來到這邊,各帶了二百餘人的精銳,都是跟隨日子久了,錢糧溫飽的亡命武夫。
也就因為跟著久了,所以說話也是隨便,眼下外面的戰場上已經剩下最簡單的追殺,出去就是撈功勞,可官軍壓過來的時候,誰也不知道新練出的兵馬能不能扛住,若是打不過,這些帶來的精銳護衛就要護著徐鴻舉和夏仲進逃走。
交戰最兇險的時候,精銳護衛的頭目都在這莊子的高處觀戰,在那裡誇耀吹噓,說什麼這些苦哈哈哪裡知道殺伐,在外面就是待宰羔羊,要是和官軍見真章還是要我們出去拼命。
說歸說,可沒人真要出去,只說如果不是要護衛兩位爺,今日裡定當把官軍殺的大敗。
當官軍馬隊開始衝鋒,當官軍弓手開始漫射,田莊內這些精銳護衛都是鴉雀無聲,連誇耀都是不敢,生怕話說滿了被點將派出去,看著官軍這麼氣勢洶洶的,誰敢去露頭。
等到方隊出現,一步步向前靠,就那麼頂著官軍的箭射向前,不斷呼喊口號的時候,這夥精銳也都是暗地裡譏刺不停,說什麼若是這等送死也算能打,天底下豈不是人人能上陣殺敵,連娘們也算。
更有那老成親信的,還去徐鴻舉和夏仲進那邊建議,說現在局面險惡,等崩了就沒辦法收拾,二位爺還是現在走吧!
誰也沒想到會有這樣的大勝,那些整日裡就知道排列站隊,聽著鼓聲前進後退,不能跑不能跳,傻乎乎的呆在佇列裡不知道動,連馬步發力都不懂,就知道拿著長杆子向前刺殺的那些窮漢,居然就這麼殺退了官軍?
徐鴻舉和夏仲進身邊的精銳護衛們雖然狂妄,可也知道自己幾斤幾兩,遠看戰場上的場面,雖說細節看不清楚,可他們也知道自己到這個戰場上得不到什麼好處,或許開始能好看些,可到了最後只有死和逃兩條路可選,更大的可能是,馬隊衝過來的時候就直接被踐踏成了肉泥。
不過大勝之後,衝到外面的戰場山,不光可以砍殺官軍撈取功勞,還能搜檢戰場發財,這樣的好事可不想放過。
“兔崽子,是不是忍不住了,都出去,都出去痛快痛快。”聽到屬下的懇求,徐鴻舉笑罵說道。
得到允許,下面轟然答應,上馬列隊,開啟莊子的大門蜂擁而出。
等那些精銳護衛出動之後,夏仲進忍不住低聲勸道:“二爺,咱們這幫部眾養刁了,這麼放出去,肯定要搶別人的東西,到時候自家人衝撞,鬧到教尊那邊不妥啊!”
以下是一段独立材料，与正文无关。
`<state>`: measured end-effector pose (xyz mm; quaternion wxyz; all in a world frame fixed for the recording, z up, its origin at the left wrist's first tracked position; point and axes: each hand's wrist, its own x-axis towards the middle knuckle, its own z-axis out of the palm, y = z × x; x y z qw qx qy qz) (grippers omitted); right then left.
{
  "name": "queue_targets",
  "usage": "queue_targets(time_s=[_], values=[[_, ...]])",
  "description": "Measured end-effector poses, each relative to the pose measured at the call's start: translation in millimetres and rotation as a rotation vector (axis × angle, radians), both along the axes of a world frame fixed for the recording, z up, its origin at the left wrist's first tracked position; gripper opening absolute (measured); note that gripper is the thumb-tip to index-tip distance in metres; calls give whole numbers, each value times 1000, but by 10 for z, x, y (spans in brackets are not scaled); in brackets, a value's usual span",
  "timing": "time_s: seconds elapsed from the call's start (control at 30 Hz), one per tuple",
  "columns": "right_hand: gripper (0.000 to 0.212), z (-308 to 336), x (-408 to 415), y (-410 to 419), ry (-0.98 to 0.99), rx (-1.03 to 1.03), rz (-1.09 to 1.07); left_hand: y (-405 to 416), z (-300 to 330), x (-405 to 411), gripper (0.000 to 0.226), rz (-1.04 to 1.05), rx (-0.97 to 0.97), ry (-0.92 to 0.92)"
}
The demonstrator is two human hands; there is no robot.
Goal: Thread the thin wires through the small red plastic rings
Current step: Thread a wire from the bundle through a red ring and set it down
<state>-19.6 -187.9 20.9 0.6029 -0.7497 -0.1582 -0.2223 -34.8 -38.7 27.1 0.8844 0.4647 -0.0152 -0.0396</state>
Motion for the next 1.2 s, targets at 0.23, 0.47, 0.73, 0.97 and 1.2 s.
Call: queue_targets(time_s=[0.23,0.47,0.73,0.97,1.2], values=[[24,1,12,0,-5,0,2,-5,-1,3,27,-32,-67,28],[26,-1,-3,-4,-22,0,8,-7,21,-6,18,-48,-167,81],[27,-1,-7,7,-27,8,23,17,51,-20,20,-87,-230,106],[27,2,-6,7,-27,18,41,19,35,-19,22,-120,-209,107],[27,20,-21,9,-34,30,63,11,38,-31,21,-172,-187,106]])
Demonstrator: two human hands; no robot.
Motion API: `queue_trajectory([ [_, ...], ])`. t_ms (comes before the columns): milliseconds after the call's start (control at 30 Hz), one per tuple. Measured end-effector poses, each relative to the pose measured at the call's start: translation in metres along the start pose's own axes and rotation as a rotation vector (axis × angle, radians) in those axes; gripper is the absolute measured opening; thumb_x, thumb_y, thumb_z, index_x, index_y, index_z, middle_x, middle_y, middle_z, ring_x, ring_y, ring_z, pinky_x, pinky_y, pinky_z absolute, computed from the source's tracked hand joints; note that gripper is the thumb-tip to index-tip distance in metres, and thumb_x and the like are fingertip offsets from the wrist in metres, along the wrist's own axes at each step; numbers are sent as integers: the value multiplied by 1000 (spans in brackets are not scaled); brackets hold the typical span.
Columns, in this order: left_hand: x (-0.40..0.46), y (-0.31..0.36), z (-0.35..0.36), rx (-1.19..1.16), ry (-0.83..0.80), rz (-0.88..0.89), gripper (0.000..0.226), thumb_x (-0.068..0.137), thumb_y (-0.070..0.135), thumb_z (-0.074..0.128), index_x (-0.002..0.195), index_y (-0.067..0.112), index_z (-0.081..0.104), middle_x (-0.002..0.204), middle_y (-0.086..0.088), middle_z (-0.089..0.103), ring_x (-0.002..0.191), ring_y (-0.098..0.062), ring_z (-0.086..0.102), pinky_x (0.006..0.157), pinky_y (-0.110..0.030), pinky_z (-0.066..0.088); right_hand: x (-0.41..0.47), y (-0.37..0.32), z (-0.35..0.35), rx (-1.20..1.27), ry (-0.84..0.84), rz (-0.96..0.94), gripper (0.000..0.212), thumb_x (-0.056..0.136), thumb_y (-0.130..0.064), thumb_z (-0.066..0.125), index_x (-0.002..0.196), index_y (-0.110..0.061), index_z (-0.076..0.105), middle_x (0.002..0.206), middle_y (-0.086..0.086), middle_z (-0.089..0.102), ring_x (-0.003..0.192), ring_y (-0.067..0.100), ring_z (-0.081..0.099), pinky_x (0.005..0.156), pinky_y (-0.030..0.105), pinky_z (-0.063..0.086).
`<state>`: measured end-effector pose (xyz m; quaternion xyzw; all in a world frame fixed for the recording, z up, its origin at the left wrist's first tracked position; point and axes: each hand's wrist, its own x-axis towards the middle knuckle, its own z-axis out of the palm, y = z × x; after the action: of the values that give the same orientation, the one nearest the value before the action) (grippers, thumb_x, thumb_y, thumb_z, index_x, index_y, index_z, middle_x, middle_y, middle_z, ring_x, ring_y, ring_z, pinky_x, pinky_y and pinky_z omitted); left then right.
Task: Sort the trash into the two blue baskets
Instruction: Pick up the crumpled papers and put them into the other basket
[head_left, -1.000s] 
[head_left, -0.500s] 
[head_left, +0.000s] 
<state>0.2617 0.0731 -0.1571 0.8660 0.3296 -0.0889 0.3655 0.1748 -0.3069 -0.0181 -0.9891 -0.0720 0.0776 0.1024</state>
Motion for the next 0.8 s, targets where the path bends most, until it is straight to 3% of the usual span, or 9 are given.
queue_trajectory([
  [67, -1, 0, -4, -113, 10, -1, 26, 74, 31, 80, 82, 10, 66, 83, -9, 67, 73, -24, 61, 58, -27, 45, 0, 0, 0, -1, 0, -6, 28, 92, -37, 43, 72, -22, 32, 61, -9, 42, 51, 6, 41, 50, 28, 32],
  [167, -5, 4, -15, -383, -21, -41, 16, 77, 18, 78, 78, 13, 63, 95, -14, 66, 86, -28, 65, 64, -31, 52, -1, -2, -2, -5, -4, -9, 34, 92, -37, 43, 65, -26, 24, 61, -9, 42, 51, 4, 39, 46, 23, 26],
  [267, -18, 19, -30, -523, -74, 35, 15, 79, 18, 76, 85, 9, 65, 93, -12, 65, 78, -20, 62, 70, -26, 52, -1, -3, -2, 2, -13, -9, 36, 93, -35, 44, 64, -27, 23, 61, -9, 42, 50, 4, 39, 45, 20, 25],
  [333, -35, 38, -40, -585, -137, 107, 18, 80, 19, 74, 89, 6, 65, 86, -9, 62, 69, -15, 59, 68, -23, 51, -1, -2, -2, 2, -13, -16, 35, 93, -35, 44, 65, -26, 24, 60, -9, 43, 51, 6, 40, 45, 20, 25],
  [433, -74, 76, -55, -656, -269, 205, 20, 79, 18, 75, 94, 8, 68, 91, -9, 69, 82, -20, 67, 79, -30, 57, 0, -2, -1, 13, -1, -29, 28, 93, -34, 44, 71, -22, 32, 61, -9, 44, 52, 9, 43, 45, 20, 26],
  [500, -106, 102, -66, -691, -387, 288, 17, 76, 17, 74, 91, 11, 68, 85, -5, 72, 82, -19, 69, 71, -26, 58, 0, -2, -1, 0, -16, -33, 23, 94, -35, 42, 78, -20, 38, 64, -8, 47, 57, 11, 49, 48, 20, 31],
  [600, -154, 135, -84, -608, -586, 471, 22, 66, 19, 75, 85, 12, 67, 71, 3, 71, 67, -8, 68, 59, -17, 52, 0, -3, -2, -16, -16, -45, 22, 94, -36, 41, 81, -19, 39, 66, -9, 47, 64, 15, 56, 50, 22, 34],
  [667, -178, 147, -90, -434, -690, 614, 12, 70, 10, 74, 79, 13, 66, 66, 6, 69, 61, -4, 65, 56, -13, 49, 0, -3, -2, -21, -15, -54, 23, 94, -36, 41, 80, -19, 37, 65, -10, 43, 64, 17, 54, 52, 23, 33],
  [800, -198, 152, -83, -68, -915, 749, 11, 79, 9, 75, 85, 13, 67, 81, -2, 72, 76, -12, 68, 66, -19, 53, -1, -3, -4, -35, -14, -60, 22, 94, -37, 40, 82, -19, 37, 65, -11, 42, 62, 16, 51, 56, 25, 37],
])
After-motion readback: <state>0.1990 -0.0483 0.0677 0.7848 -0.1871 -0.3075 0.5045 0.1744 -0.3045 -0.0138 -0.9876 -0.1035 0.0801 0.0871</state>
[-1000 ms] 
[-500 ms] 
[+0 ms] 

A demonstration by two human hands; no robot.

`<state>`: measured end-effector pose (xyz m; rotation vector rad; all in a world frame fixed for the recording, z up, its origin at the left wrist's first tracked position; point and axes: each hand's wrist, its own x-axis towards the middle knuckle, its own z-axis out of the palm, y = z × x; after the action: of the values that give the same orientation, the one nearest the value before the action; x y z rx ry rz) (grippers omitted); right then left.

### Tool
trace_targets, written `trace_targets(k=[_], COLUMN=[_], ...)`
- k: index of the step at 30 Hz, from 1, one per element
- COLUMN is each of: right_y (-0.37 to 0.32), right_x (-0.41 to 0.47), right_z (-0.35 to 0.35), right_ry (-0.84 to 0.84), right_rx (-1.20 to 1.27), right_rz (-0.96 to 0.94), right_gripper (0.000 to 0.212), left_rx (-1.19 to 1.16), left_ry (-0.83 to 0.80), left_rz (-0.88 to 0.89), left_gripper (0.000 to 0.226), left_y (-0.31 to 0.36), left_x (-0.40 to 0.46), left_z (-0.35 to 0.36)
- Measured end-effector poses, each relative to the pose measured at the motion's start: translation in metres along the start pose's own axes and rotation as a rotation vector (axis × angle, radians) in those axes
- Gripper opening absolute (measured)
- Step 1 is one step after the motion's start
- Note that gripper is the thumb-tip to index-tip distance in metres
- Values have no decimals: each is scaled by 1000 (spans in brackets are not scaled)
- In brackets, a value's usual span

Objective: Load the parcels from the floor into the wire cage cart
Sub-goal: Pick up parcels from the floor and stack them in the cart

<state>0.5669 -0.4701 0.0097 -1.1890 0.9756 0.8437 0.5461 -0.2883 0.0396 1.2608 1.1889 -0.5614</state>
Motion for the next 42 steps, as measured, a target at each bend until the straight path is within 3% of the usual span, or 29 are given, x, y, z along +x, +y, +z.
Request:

徐鴻舉無所謂的擺擺手,有些不耐煩的說道:“胃口大了那也是自己人的胃口,小的們什麼時候都記得孝敬,那些從徐州回來的人各個人五人六的,整日裡板著臉,忘了上下規矩,在咱們面前也不知道個恭敬賠笑,這些人就算有用也要防著,天知道那趙進給他們灌了什麼米湯,各個昏頭了,這些營頭練出來了,練兵的秘法咱們也知道了,那就要用咱們自己人,那才放心!”
聽徐鴻舉說完,夏仲進張張嘴,最後還是沒有出聲,只是開口說道:“二爺,這樣的大勝,該給教尊那邊報喜了!”
“報什麼報,我大哥那邊神通廣大,這邊大勝,他那邊會不知道嗎?”徐鴻舉笑呵呵的說道,他的注意力完全被戰場吸引過來,這種摧枯拉朽的追擊讓他覺得快意非常。
“該有的規矩還是要有的。”夏仲進乾笑一聲,自去安排人稟報了。
萬曆末年,山東、河南、南直隸北部大旱,流民處處,當時聞香教為了奪取徐州,攪亂天下,組織了十萬流民南下,最後四五萬流民圍攻徐州,被趙進殺的大敗,俘虜無數,就是這一戰奠定了趙字營的基業,流民被安排到田莊裡耕種,被抽調出來作為團練,成為趙字營的基石,再接下來這幾年內,趙字營一直在收攏各處流民,充實自家的基業。